Source records
###
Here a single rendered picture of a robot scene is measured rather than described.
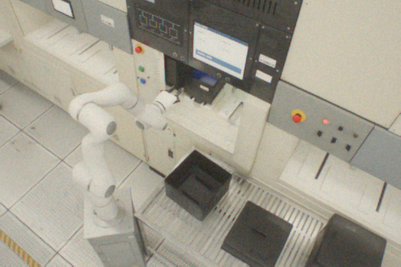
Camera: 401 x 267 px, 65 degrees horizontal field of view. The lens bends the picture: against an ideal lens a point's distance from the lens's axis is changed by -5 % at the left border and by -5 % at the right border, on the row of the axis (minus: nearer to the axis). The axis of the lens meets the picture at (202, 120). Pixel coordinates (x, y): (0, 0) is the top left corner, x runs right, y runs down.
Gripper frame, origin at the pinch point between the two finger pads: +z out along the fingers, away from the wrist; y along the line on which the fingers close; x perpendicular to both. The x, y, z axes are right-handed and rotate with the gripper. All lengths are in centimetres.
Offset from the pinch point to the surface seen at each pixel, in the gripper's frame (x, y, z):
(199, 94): -19.4, 2.8, 21.8
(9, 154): -119, -148, -62
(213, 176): -41, 37, -14
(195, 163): -40.3, 23.3, -12.5
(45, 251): -119, -51, -102
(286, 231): -33, 90, -25
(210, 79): -13.1, 4.4, 31.6
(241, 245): -33, 73, -44
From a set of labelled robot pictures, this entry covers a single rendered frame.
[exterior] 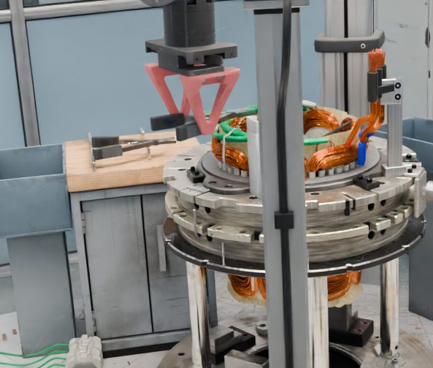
###
Search the entries for the word "right" and pick out every line that holds it.

> **Task answer**
Camera: 401 x 267 px, 65 degrees horizontal field of view. The lens bends the picture: against an ideal lens a point's distance from the lens's axis is changed by -5 % at the left border and by -5 % at the right border, on the row of the axis (minus: nearer to the axis). The axis of the lens meets the picture at (202, 120). Pixel coordinates (x, y): (0, 0) is the top left corner, x runs right, y runs down.
Gripper frame, origin at the pinch point between the two finger pads: +z out along the fingers, away from the wrist; y along the line on which the fingers close; x perpendicular to both. The x, y, z axes are right-handed and rotate with the gripper. All lengths are in centimetres.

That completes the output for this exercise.